Records for the exercise ->
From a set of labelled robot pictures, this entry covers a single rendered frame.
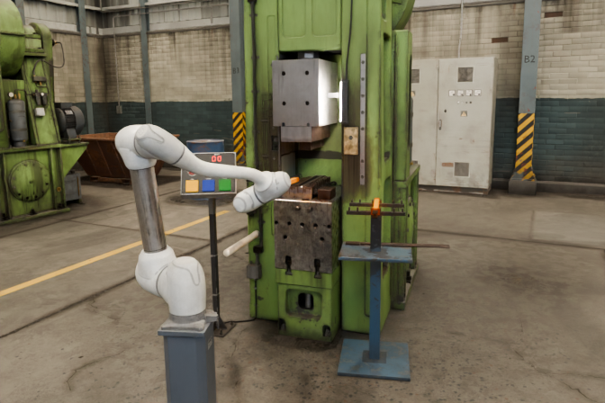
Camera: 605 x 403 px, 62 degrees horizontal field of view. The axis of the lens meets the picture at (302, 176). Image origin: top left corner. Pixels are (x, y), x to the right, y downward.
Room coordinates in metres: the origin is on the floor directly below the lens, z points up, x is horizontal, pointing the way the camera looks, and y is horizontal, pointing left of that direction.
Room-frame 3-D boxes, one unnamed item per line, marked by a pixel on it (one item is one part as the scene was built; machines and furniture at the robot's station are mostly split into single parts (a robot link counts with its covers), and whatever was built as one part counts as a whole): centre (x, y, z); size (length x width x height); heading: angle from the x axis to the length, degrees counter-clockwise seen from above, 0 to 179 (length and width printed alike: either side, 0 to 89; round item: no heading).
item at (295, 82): (3.25, -0.07, 1.56); 0.42 x 0.39 x 0.40; 161
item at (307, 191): (3.26, -0.03, 0.96); 0.42 x 0.20 x 0.09; 161
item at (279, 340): (3.02, 0.05, 0.01); 0.58 x 0.39 x 0.01; 71
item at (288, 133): (3.26, -0.03, 1.32); 0.42 x 0.20 x 0.10; 161
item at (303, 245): (3.26, -0.09, 0.69); 0.56 x 0.38 x 0.45; 161
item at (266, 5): (3.50, 0.20, 1.15); 0.44 x 0.26 x 2.30; 161
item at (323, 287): (3.26, -0.09, 0.23); 0.55 x 0.37 x 0.47; 161
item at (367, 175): (3.28, -0.44, 1.15); 0.44 x 0.26 x 2.30; 161
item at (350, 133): (3.09, -0.30, 1.27); 0.09 x 0.02 x 0.17; 71

Brief ->
What is needed is one number: how many lines of the records above contain the word "origin".

Task answer ->
2